Father Nangle, who served as a missionary in Latin America for 15 years, was not alone in having mixed feelings about Blessed Serra, who was described by Pope Francis as “the evangelizer of the West in the United States” but has been labeled by some Native Americans as a brutal colonizer and someone who suppressed Indian culture.

“I appreciate the ambiguities,” said Tracy Neal Leavelle, associate professor of history and associate dean for humanities and fine arts at Creighton University in Omaha, Nebraska, during the discussion sponsored by Catholic University’s Institute for Policy Research & Catholic Studies.

Leavelle, author of “The Catholic Calumet: Colonial Conversions in French and Indian North America,” said he hoped people would use Blessed Serra’s canonization as a “chance to look at this country with all its flaws.”

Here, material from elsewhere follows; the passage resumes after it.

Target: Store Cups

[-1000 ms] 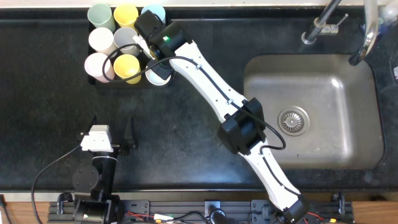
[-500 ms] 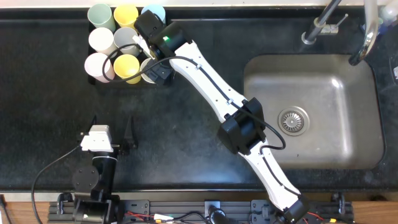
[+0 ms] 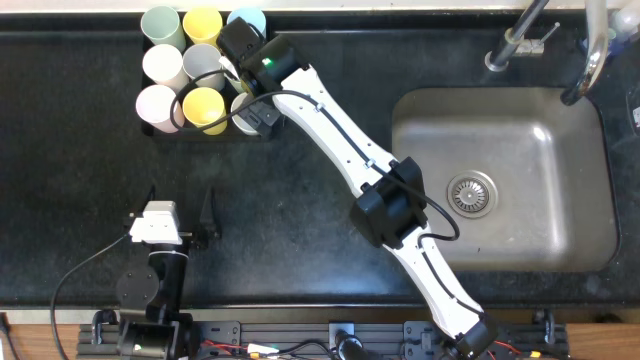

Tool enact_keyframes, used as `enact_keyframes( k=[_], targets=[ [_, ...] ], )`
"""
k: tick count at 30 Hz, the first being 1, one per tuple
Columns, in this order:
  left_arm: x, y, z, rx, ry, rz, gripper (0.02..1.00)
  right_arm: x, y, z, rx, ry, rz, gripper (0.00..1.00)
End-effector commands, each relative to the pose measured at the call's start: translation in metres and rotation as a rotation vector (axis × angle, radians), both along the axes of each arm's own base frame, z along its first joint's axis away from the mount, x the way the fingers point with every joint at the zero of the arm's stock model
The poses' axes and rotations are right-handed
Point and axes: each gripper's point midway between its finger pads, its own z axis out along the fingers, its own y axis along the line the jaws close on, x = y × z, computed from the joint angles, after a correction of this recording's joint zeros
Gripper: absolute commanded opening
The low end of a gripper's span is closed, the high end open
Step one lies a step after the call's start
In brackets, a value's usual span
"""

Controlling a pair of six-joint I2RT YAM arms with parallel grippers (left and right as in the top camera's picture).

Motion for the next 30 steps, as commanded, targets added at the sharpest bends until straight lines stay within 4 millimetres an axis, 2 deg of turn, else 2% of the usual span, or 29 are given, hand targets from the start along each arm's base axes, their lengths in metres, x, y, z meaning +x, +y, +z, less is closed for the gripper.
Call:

Father Henry Sands, who heads the Native American efforts of the Secretariat of Cultural Diversity in the Church for the U.S. Conference of Catholic Bishops, similarly acknowledged the uneasiness many Native Americans have expressed about Blessed Serra.

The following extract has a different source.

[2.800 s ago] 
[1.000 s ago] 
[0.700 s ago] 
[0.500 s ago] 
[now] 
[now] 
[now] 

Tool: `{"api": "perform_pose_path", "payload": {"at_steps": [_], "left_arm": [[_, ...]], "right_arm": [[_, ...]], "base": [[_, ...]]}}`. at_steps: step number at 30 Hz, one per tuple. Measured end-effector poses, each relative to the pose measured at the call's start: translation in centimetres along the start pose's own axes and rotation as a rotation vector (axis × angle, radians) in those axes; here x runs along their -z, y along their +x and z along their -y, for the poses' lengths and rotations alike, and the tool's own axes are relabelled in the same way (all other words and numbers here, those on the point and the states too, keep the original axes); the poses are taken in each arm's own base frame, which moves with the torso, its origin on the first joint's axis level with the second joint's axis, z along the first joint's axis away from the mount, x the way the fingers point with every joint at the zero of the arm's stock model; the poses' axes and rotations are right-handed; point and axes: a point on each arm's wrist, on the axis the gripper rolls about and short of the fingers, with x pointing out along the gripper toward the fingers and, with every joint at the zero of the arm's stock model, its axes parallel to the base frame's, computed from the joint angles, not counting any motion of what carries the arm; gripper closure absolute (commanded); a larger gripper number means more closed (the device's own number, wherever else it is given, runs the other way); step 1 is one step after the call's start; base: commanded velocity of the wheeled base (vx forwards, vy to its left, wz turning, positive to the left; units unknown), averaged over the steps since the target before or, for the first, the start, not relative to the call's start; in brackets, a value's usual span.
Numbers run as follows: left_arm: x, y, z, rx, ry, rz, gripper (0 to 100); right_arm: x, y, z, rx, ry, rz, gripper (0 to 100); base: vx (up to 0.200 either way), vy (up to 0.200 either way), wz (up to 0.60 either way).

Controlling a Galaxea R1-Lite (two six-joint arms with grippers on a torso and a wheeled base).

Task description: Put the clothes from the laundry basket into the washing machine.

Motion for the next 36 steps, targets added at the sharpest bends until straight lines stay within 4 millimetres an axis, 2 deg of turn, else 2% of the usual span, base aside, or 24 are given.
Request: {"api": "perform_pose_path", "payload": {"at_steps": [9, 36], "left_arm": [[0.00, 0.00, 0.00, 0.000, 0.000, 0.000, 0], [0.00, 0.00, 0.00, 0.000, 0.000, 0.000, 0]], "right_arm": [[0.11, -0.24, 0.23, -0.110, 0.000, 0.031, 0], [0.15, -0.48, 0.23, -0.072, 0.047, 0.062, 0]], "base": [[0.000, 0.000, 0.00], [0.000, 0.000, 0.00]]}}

The priest, a member of the Ojibwe, Ottawa and Potawatomi tribes, said that when Blessed Serra’s canonization was announced in January many Native Americans felt he represented many things that “were not right” in the way they had been treated.

He said some of the criticism of Blessed Serra “has been overblown” but he also acknowledged that the canonization offers an opportunity for Native Americans to express their frustration and also gives Christians the chance to “make a difference in this” by their prayers and efforts to reach out to Native Americans.

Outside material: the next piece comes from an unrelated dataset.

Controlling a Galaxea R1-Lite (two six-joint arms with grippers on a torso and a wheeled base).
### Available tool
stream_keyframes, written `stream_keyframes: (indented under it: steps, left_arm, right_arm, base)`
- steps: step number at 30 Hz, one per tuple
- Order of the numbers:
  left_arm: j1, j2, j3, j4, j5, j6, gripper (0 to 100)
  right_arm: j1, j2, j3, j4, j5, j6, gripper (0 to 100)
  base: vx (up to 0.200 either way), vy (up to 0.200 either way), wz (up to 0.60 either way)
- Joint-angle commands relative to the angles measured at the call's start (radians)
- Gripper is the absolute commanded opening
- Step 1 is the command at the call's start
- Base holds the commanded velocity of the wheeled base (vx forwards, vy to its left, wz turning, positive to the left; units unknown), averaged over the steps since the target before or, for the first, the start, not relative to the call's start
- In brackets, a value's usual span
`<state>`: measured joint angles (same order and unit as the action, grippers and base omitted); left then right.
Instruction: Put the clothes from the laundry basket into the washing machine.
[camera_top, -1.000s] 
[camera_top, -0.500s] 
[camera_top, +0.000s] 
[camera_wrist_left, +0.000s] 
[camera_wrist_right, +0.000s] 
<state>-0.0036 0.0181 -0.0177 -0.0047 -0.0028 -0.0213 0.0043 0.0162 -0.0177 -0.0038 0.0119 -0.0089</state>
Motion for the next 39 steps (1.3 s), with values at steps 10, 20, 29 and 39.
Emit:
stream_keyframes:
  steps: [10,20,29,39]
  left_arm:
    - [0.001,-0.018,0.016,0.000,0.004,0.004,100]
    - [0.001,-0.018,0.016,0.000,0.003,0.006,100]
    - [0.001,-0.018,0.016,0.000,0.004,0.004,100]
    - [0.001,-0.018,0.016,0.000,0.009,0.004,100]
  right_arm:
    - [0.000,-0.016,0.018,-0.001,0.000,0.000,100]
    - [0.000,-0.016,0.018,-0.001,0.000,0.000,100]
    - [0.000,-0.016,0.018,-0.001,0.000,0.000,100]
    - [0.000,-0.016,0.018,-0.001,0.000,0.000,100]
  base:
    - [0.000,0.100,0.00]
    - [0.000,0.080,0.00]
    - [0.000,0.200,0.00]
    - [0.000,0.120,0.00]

Steven Hackel, a history professor at the University of California at Riverside who has written a biography titled “Junipero Serra: California’s Founding Father,” said Blessed Serra’s canonization can draw attention to the friar’s work in developing the Western part of the nation before the country was even established.

He noted that Blessed Serra, a contemporary of George Washington, brought a focus on farming and agriculture, which was crucial to the nation’s development.

Hackel said the Catholic Church should talk more about Blessed Serra and said these discussions could lead to reconciliation with Native Americans.

Bishop Gerald F. Kicanas of Tucson, Arizona, highlighted the challenges for pioneer missionaries, noting they had no clear policy to follow particularly about adapting to local culture and languages.

“It was clearly daunting,” he added, noting that Father Kino, who established more than 20 missions in the Sonoran Desert also faced hot temperatures, unpredictable winds and wolves.

The bishop, who is a proponent of the cause of sainthood for Father Kino pointed out that the mission priest, who died in 1711, had “a deep love of God and love for the poor” and believed missionaries should pray, work hard and go where the people are.